# Free Knitting Pattern -Hat in Double Eyelet Rib for a Lady



## Knittingkitty

Hi Everybody,
I've added a free lady's hat pattern to my Ravelry shop. I hope you like it.  Here is the link to the post:

http://www.ravelry.com/patterns/library/free-knitting-pattern-red-hat-in-double-eyelet-rib-stitch-in-size-adult

Have a wonderful day! 

Elena


----------



## raqeth

oh wow! what a darling hat! this will be my next hat for sure! thank you so so much! ho ho ho Merry Christmas! ;-)


----------



## Knittingkitty

raqeth said:


> oh wow! what a darling hat! this will be my next hat for sure! thank you so so much! ho ho ho Merry Christmas! ;-)


Thank you so much, Raquel! I'm glad you like it and Merry Christmas to you and your family, too!


----------



## Rainebo

Lovely design! Thank you!


----------



## Sewbizgirl

Thanks for the cute freebie!


----------



## trish2222

Very nice, thank you


----------



## laurelarts

It is beautiful. Thank you so much!


----------



## Knittingkitty

You are welcome!

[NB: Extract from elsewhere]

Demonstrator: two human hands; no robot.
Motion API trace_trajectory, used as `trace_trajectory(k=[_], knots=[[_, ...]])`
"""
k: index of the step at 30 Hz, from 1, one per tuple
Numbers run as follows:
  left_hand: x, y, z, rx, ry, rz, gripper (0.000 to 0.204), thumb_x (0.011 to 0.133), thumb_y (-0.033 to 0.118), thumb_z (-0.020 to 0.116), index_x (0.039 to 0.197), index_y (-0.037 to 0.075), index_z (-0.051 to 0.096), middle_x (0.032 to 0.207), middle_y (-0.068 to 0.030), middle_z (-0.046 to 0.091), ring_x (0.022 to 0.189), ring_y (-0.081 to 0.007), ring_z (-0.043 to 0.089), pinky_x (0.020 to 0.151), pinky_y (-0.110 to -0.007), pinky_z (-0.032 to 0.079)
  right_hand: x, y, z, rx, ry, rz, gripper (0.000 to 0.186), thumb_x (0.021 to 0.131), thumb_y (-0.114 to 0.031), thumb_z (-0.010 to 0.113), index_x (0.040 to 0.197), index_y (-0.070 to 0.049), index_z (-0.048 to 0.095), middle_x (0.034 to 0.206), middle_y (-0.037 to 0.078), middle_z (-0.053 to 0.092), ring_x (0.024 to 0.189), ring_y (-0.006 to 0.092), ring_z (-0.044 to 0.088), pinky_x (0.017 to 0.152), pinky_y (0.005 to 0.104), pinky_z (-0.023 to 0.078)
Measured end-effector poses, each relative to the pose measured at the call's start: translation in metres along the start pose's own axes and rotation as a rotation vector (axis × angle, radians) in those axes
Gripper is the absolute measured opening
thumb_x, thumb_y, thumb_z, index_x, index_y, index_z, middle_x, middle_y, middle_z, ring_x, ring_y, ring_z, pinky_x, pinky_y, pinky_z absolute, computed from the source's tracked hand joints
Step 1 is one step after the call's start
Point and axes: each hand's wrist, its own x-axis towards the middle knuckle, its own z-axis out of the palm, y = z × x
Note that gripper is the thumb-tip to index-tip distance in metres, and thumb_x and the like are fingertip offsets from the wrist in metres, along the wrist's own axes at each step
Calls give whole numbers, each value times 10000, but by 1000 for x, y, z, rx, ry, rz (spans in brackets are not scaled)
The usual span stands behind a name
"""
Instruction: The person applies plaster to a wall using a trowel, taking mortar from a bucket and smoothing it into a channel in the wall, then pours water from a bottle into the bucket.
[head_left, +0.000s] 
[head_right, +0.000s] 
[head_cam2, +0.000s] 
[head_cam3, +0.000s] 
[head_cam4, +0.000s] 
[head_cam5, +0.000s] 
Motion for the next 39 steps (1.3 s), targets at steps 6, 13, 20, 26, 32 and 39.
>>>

I hope you will use it.


----------



## kneonknitter

Knittingkitty said:


> Hi Everybody,
> I've added a free lady's hat pattern to my Ravelry shop. I hope you like it.  Here is the link to the post:
> 
> http://www.ravelry.com/patterns/library/free-knitting-pattern-red-hat-in-double-eyelet-rib-stitch-in-size-adult
> 
> Have a wonderful day!
> 
> Elena


Elena you are a genius & I want you to know how much I appreciate all the free hat patterns you design & share with us. I have made them all & now this one is next on the list. I knit for babies at the Phoenix Children's Hospital, for people in need, chemo patients & as gifts for friends & family & your patterns are so easy to follow & knit up quickly. They are a joy to make & take away the 'boredom of making hats'. 
Thank you so much for your generosity.


----------



## gina

Thank You so much. I made the hat in your avatar, and everybody loves it. I feel like a flapper when I wear it. Am going to (hopefully) make another for a Christmas present, in a different color of course. 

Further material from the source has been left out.